Frankie Lee
Missions 101: A Lesson in Humility
In the beginning of this trip the Lord was quick to humble me through the difficult physical conditions and the struggle my body had in adjusting. It had gotten to the point where I asked God, “Why in the world did I sign up for this trip? I cannot do this for the rest of my life. I was wrong, missions is not meant for me.”
Before this trip, whenever I was asked about my future plans, I always thought in the back of my mind, “Easy. I’m going to be a medical missionary because doing anything else would be settling. I’m going to go all-out and shake this world for Jesus Christ!”
Lesson—Missions is a lot easier said than done. Through this trip, God clearly revealed to me my pride and sinful heart.
I remember one week I led a Bible study with different Kenyan pastors. Our group was dubbed the “All-star” small group because we had the senior pastors—some 60-70-years-old. And even though a 23-year-old, arrogant, hot-shot Calvinist snob like me was preaching to them, at the end of each lesson, they would humbly and gratefully thank me for teaching them the Bible.
I remember Pastor Titus and Pastor Rotich, two pastors over 60-years-old who were faithfully serving their small churches in the middle of nowhere, receiving no recognition, but still hungry to know more about God. I asked myself, “Would I be willing to faithfully serve at a small, remote church like that?
I remember Pastor Patrick Ochanga, who takes care of an orphanage of 46 children. When asked about how he will support these children through high school, he always replied, “God will provide. We need to depend on God.” He has very little in terms of material possessions or praise from men, but he is still on fire for God.
I remember missionary Elder Lee sharing about how he did not plan to go on missions and did not know anything about missions, but as he faithfully prayed and sought to love God every day, God led and opened the way for him to serve in Kenya.
I remember walking quietly into the chapel at the missions base in Nairobi in the afternoon and seeing Reverend Shin, the head of a missions organization in Korea, on his knees in front of the stage, crying out to God in prayer. He was not living for the eyes of men, but for the eyes of God.

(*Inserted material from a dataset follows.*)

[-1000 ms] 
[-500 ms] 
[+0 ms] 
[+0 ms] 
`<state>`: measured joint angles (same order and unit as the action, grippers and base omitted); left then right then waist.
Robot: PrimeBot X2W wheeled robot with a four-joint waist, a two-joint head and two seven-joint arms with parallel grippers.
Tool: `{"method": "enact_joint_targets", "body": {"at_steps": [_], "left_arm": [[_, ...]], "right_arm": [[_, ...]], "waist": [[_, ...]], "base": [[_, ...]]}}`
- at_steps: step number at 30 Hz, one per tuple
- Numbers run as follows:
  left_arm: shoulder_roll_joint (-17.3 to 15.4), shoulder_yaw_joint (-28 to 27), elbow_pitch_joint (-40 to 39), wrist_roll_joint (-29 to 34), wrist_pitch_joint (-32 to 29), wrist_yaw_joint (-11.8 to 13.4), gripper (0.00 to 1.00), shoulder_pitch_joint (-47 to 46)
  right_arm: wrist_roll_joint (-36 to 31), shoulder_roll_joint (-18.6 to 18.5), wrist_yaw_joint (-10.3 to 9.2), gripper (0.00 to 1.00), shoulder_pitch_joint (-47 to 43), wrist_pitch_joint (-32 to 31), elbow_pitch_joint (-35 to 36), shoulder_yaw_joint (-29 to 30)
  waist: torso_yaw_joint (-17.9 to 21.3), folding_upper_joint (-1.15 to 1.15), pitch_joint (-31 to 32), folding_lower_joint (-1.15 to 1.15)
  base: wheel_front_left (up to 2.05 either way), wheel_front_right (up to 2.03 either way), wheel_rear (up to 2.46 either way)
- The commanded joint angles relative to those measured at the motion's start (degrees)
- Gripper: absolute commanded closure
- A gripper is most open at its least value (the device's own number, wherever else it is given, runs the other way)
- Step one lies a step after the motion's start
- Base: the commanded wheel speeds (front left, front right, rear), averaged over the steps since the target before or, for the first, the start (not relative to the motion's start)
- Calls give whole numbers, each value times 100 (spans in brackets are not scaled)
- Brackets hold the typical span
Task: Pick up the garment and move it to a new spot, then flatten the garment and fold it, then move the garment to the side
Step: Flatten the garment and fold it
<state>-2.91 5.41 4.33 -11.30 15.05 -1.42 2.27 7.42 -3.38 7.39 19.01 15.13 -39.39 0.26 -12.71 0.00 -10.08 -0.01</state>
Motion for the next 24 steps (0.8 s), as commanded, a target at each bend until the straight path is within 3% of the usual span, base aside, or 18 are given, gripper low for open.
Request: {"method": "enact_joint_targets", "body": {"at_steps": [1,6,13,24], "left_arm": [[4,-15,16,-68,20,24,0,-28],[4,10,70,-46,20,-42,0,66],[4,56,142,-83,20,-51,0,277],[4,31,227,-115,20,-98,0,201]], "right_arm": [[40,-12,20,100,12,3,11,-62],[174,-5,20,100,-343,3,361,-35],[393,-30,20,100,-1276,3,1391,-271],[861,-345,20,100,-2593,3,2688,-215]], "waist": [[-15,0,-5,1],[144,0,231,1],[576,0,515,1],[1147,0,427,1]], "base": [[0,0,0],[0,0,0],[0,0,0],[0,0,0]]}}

I remember three Korean women missionaries—missionaries Grace, Yoon, and Park—who left their homes in Korea and America to serve the people of Kenya. Though they may not do anything spectacular and people may never hear about them, they want to serve because they love Jesus Christ.

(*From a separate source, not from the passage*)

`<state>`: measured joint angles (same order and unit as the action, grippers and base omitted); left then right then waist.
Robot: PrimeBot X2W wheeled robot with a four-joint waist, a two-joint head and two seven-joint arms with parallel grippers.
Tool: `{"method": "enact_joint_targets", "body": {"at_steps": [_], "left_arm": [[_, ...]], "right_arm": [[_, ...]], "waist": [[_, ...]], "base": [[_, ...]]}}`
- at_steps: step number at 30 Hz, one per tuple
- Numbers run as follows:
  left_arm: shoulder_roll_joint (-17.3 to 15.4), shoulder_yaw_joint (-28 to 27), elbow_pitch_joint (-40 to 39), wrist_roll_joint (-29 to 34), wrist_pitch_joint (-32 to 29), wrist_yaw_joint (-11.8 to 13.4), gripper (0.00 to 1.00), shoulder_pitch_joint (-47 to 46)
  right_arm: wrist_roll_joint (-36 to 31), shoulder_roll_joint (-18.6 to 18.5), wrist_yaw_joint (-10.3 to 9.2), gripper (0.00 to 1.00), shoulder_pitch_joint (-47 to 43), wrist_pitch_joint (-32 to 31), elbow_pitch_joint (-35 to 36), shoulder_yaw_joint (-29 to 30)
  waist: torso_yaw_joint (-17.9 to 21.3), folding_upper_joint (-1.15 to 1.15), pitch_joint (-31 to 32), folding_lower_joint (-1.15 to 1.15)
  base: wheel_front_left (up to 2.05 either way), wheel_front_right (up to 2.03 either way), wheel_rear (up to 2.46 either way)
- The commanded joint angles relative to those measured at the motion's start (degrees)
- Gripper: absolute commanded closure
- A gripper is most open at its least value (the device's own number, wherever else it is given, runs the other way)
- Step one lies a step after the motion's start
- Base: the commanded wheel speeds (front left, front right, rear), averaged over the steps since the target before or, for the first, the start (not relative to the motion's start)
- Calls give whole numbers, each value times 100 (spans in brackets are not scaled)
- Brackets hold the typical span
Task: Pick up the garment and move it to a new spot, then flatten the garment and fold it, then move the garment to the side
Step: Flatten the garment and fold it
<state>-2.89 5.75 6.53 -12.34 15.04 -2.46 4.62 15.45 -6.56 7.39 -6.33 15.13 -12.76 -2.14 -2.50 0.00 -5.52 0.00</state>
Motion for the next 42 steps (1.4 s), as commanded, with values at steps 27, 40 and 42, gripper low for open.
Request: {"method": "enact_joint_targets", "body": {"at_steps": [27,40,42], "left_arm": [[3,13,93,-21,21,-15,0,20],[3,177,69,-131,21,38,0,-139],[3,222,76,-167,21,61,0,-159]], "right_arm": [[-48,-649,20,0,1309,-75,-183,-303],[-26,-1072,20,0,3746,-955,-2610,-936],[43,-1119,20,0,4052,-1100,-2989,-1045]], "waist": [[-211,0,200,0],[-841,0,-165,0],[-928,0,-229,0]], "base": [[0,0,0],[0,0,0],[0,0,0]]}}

The common thread among all these people is their humility and desire to simply serve Jesus in any way because they love Him. Through their lives, I felt like God was using a sledgehammer to break my pride. I realized I wanted to go on missions and do all these spectacular things not out of love for Jesus, but for my OWN glory. God was challenging me, “Frankie, if you get absolutely no glory or recognition from men, are you still willing to serve Me? Are you still willing to go all-out for Me?” This will be a lifelong struggle, but God is slowly changing my heart from responding, “No way!” to “Yes Lord!”
Do I still want to go on medical missions in the future? Yes, definitely, if that’s the will of God. But God is teaching me that whether I am a doctor, pastor, teacher, “missionary”, student, janitor, or whatever I do, to serve God humbly and wholeheartedly out of love for Jesus Christ. I know that if I serve out of love for Jesus Christ, because of His great love for me, I will never be settling in whatever I do.
That is humility. All glory to Jesus Christ!